Conheci Adélia no Réveillon de
2014, ainda sob os fogos, ainda sob a chuva fina lançada por um vaporizador
gigante instalado em Copacabana. Os peitões eu não gostei, mas o resto era passável,
principalmente as coxas, aparentes sob o vestido branco, suspenso e molhado.
Ela sorriu e se aproximou, sem cerimônia, e em poucas horas, depois dos beijos
de praxe, sexo dentro d’agua, estávamos voltando de ônibus para São Paulo.
Adélia era de lá, eu também, e só na rodoviária soube que ela não tinha sequer
o dinheiro da passagem. Paguei as duas.
Minha situação não era tão
melhor. Morava entre duas cidades, em casa de amigos ou com minha tia. Adélia
pelo menos tinha um lugar dela, de dois cômodos, no cortiço do Jaguaré. Fiquei
lá, no colchão de casal. Foi bom, melhor do que eu esperava.
Dois dias depois chegou um cara
meio estropiado pelas festas. Foi simpático comigo e andou pela casa abrindo e
fechando gavetas, desembarcando coisas e verificando o conteúdo da geladeira,
provavelmente um caso de larica. Adélia nos apresentou: “é meu marido.
Pinguim”.
A ficha de Pinguim foi passada
na hora, por Adélia, na frente dele, sem contestações. Era músico, tinha suas
próprias composições, mas sobrevivia como estátua viva de Michael Jackson, na
Avenida Paulista. Pinguim não falava muito, talvez por habito da profissão, e
ainda cheirava a álcool da passagem do ano. Contou que esteve numas praias,
dormindo na areia. Existem muitas pessoas assim, até em São Paulo.

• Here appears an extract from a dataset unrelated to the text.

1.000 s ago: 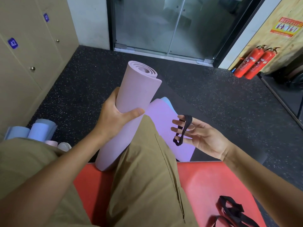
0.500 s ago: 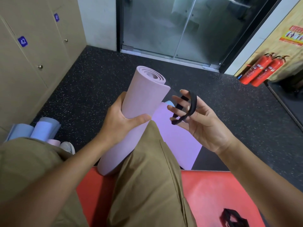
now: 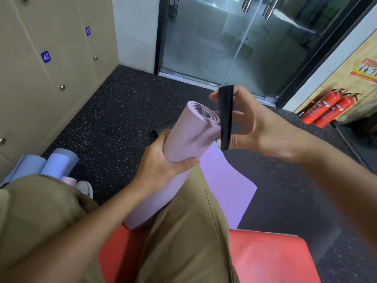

Achei a situação estranha. “Vou
embora”, eu disse. “Por que você não fica?”, perguntou a Adélia. “Cai por aí”,
completou Pinguim, apontando para um sofá menor do que eu. Não tive coragem de
esclarecer minhas dúvidas – eu, Adélia, o marido, as ocorrências em Copacabana
etc. Em vez disso, elogiei a casinha. “Muito aconchegante”, eu falei. Era o
único elogio possível para o muquifo do casal. Resolvi ficar.
Já era noite. Conversamos na
sala, sentados em almofadas. Pinguim continuava meio calado, embora não
demonstrasse contrariedade ou desconforto. Quando Adélia foi ao banheiro, ele
comentou: “mulher do caralho!”. Assim mesmo, exclamativo. Não parecia uma
indireta. Ela voltou e Pinguim não parou. “Não fosse essa daí eu já tinha
morrido”. Sem jeito, eu concordava, com gestos desajeitados. Adélia sorriu,
convencida.
Quando o casal se retirou,
passei a remoer suposições, enquanto tentava me ajeitar no sofá, enquanto
Adélia e Pinguim falavam baixinho no quarto. Quase dava para ouvir frases
inteiras. Não havia sinais de reclamações. O sujeito chega à própria casa,
encontra a mulher com outro homem e ainda convida o intruso para o pernoite. O
que é isso? Tentava dormir e não conseguia, pois logo vieram os sons de
beijinhos e depois a coisa evoluiu para uma trepada cheia de disposição. Eu já
conhecia as reações de Adélia; eram as mesmas com Pinguim. Bateu o ciúme no
lado errado. Eu estava com ciúme. Ciúme
e inveja de Pinguim.
Saí de manhã, de fininho, e não
dei notícias. No dia seis de janeiro, vi Pinguim de Michael Jackson na Paulista. A estátua ganhou vida e ensaiou uns passinhos de Thriller, deslizando na calçada.